:: Action item ::
Once the line containing "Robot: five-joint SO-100" is found in the records below, return it and each following line exactly, up to and including the line containing "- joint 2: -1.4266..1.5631", and nothing else.
⟨
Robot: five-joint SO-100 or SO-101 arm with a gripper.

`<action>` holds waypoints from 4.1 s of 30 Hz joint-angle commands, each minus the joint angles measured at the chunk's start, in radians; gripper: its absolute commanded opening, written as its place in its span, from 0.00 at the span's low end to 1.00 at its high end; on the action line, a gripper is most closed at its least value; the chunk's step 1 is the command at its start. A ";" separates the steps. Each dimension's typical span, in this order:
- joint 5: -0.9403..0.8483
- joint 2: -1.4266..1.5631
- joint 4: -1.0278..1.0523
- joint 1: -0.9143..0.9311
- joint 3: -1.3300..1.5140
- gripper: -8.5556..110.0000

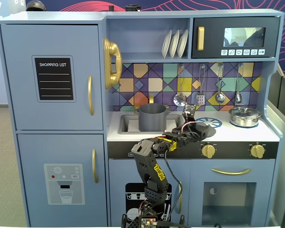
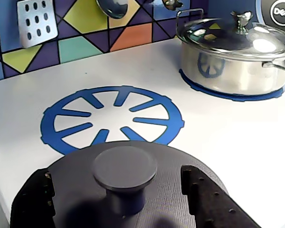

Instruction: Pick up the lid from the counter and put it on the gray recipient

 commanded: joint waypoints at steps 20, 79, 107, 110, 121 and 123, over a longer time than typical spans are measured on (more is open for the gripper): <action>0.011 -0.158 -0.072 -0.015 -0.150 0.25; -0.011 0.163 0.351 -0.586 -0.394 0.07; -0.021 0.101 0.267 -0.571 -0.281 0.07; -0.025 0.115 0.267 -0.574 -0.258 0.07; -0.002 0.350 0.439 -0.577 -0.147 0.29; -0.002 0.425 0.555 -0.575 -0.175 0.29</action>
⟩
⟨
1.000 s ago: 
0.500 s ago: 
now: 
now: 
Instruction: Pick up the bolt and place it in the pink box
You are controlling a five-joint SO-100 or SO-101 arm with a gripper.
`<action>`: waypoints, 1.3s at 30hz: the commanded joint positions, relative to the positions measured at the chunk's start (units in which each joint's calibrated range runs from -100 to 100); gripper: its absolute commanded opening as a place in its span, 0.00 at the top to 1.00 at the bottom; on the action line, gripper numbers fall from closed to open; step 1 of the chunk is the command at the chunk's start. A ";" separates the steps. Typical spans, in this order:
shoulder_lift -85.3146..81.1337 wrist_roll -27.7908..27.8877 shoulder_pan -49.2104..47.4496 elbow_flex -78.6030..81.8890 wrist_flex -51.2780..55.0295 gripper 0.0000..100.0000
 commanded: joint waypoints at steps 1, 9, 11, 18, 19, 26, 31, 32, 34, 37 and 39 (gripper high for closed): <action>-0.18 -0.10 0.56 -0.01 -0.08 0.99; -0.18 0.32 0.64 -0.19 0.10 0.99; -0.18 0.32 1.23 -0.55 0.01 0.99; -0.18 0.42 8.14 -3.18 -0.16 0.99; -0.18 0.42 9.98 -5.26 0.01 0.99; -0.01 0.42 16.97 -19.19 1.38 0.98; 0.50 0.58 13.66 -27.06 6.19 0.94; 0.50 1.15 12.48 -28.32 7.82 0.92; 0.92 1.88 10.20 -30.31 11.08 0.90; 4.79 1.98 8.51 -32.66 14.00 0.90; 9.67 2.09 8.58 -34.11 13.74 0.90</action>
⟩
:: Solution ::
Robot: five-joint SO-100 or SO-101 arm with a gripper.

`<action>` holds waypoints from 4.1 s of 30 Hz joint-angle commands, each minus the joint angles measured at the chunk's start, in radians; gripper: its absolute commanded opening, written as its place in its span, from 0.00 at the span's low end to 1.00 at its high end; on the action line, a gripper is most closed at its least value; the chunk's step 1 is the command at its start. A ";" separates the steps. Each dimension's typical span, in this order:
- joint 5: -0.9403..0.8483
- joint 2: -1.4266..1.5631

The answer has been fully written out.